Once again, and more markedly than ever, as they drove up the angled dusty road set in stone walls and bordered by the sea of vineyards, the sense of homecoming seized Colin. It was not that his father was by him or that he was going to his father’s house; the spell worked through the other side of his parentage, and he felt himself strangely more akin to the boys who, trudging homewards, shouted a salutation to their driver, to the girls who clustered on the doorsteps busy with their needle, than to the grave man who sat beside him and watched with something of a lover’s tenderness his smiles and glances and gestures. Philip read Rosina into them all, and she who had so soon sated him till he wearied of her, woke in him, through Colin, a love that had never before been given her.

“I cannot imagine why I never thought of bringing you out to Italy before,” said Philip, “or why, when you asked me to take you, I hesitated.”

Colin tucked his arm into his father’s. He was wonderfully skilful in displaying such little signs of affection, which cost him nothing and meant nothing, but were so well worth while.

“Do I seem to fit into it all, father?” he said. “I am so glad if I do.”

“You more than fit into it, my dear,” said Philip. “You’re part of it. Why on earth did I never see that?”

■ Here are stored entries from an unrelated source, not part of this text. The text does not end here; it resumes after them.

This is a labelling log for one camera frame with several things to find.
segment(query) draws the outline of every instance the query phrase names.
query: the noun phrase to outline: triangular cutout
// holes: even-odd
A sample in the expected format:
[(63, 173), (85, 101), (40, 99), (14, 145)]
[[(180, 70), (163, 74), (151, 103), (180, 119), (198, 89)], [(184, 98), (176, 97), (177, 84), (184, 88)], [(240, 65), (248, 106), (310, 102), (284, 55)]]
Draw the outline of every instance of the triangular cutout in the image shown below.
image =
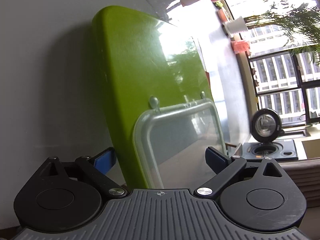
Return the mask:
[(40, 176), (46, 177), (46, 176), (56, 176), (56, 175), (58, 175), (56, 166), (54, 165), (54, 163), (48, 163), (46, 168), (41, 172)]
[(280, 171), (275, 167), (273, 163), (267, 163), (264, 171), (263, 171), (263, 176), (268, 176), (268, 177), (282, 177), (282, 174)]

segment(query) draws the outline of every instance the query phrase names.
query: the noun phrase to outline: gray gripper base
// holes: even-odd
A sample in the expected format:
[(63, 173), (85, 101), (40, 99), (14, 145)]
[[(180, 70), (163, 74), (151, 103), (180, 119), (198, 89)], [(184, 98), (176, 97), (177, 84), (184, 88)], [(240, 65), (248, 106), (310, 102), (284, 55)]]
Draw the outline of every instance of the gray gripper base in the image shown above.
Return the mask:
[(302, 240), (307, 238), (296, 228), (272, 234), (242, 229), (227, 220), (212, 200), (195, 198), (187, 189), (135, 189), (125, 198), (110, 200), (101, 214), (82, 228), (58, 234), (41, 233), (25, 228), (14, 239)]

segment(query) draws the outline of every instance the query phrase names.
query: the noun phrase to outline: transparent plastic lid
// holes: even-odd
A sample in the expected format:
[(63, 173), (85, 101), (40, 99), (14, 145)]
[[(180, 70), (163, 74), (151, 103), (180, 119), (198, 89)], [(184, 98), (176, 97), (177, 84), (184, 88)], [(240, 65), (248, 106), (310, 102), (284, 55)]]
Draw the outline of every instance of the transparent plastic lid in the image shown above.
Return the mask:
[(193, 191), (215, 175), (205, 162), (206, 148), (226, 153), (216, 107), (207, 98), (145, 111), (133, 136), (150, 188)]

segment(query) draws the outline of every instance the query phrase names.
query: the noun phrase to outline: potted plant
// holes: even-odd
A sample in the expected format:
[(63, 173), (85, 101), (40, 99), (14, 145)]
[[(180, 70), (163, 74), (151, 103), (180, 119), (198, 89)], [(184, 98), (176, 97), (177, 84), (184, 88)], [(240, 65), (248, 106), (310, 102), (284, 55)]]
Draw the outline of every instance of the potted plant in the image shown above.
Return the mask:
[(276, 4), (273, 2), (271, 8), (260, 15), (249, 17), (239, 17), (238, 19), (225, 23), (228, 33), (234, 34), (247, 31), (257, 27), (268, 25), (278, 25), (288, 37), (288, 43), (296, 46), (295, 33), (303, 36), (305, 42), (298, 51), (319, 51), (320, 44), (320, 8), (308, 6), (308, 3), (302, 3), (298, 7), (289, 5), (287, 0), (281, 0)]

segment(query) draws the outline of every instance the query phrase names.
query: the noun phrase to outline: white wall
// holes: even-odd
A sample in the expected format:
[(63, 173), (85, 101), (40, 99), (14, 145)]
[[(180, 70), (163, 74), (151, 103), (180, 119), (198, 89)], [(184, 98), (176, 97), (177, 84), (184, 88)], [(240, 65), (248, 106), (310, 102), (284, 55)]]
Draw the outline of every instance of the white wall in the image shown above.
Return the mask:
[(72, 161), (111, 146), (92, 68), (93, 16), (121, 5), (166, 19), (174, 0), (0, 0), (0, 229), (49, 156)]

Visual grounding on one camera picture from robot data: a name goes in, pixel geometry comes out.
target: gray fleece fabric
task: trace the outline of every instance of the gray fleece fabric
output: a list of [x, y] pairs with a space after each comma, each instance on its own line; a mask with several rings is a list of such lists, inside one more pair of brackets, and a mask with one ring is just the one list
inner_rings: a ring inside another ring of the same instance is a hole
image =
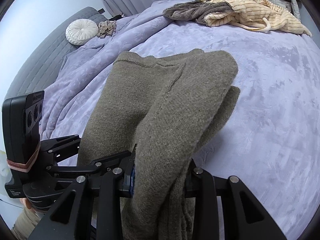
[[208, 3], [201, 0], [192, 2], [178, 3], [163, 11], [163, 16], [177, 21], [195, 21], [201, 25], [207, 25], [204, 17], [209, 13], [224, 13], [234, 10], [227, 2]]
[[227, 52], [200, 49], [165, 58], [123, 52], [114, 62], [78, 165], [138, 144], [134, 195], [121, 214], [124, 239], [191, 239], [194, 199], [184, 198], [185, 176], [191, 155], [235, 107], [237, 71]]

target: gray upholstered headboard
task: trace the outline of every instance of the gray upholstered headboard
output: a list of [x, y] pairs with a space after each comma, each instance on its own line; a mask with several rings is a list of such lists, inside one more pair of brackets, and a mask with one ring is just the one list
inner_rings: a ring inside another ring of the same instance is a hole
[[41, 91], [56, 79], [66, 54], [79, 46], [66, 39], [66, 28], [77, 19], [90, 19], [97, 24], [107, 19], [92, 7], [86, 7], [60, 24], [34, 50], [12, 81], [5, 99]]

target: metal screw
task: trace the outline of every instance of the metal screw
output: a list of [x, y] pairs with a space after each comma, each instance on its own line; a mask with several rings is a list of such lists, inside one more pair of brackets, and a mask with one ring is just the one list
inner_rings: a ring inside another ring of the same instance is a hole
[[122, 172], [121, 168], [114, 168], [112, 171], [114, 174], [120, 174]]
[[238, 182], [239, 182], [239, 178], [238, 178], [237, 176], [231, 176], [231, 177], [230, 177], [230, 181], [231, 181], [232, 183], [238, 183]]
[[193, 171], [196, 173], [196, 174], [201, 174], [203, 172], [203, 169], [201, 168], [194, 168]]
[[85, 181], [85, 176], [79, 176], [77, 177], [77, 182], [81, 183]]

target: lavender blanket
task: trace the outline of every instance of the lavender blanket
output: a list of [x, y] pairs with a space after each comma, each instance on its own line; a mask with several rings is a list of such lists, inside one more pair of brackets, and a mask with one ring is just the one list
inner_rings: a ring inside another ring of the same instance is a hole
[[[225, 50], [238, 64], [233, 85], [241, 94], [227, 124], [195, 161], [212, 175], [239, 176], [287, 238], [296, 240], [320, 204], [320, 50], [305, 34], [209, 28], [161, 16], [188, 1], [156, 2], [119, 20], [111, 38], [94, 38], [70, 53], [45, 91], [42, 139], [82, 136], [122, 51], [166, 57], [195, 48]], [[62, 164], [76, 165], [76, 156]]]

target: round white pillow
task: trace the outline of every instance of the round white pillow
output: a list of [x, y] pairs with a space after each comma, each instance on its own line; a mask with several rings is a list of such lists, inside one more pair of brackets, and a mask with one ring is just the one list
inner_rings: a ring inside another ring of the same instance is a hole
[[66, 29], [66, 38], [73, 45], [84, 45], [87, 41], [97, 36], [97, 24], [88, 19], [78, 19], [69, 24]]

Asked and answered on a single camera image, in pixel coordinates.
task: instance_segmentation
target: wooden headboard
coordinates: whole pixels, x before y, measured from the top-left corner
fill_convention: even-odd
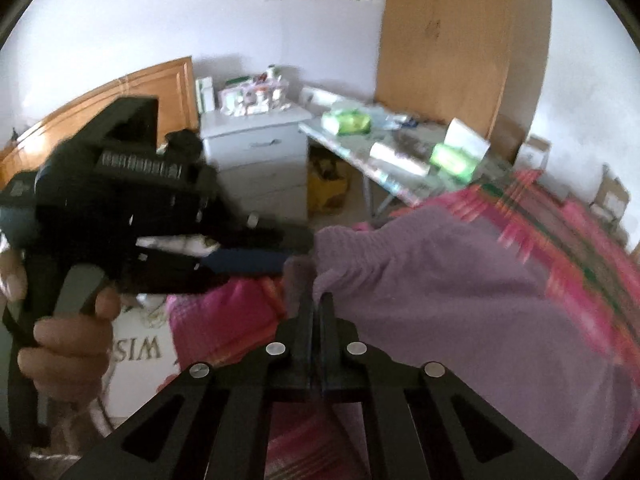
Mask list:
[[[71,137],[122,95],[158,97],[158,144],[168,132],[198,129],[191,57],[168,61],[91,90],[32,126],[0,152],[0,187],[18,171],[34,170],[41,165],[60,140]]]

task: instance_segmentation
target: floor
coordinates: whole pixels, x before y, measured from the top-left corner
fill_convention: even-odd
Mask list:
[[[362,193],[362,174],[355,168],[349,167],[349,179],[350,186],[347,192],[347,198],[344,203],[344,208],[336,214],[327,215],[315,215],[309,219],[309,225],[314,231],[318,231],[323,227],[329,225],[345,225],[352,226],[358,222],[366,222],[370,220],[367,213],[367,208],[364,203],[364,196]],[[373,203],[374,206],[378,206],[382,202],[388,193],[382,189],[378,184],[371,184],[373,190]],[[386,209],[386,213],[392,211],[394,208],[401,207],[402,203],[395,200],[392,205]]]

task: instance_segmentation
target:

“Part of it, am I? That’s exactly what I’ve been feeling all day. I’m at home here. Not but what I’m very much at home at Stanier.”

Lord Yardley clicked his tongue against his teeth. “I wish to God you were my eldest son,” he said. “I would give anything if that were possible. I would close my eyes ever so contentedly when my time comes if I knew that you were going to take my place.”

“Poor old Raymond!” said Colin softly. “He’s doing his best, father.”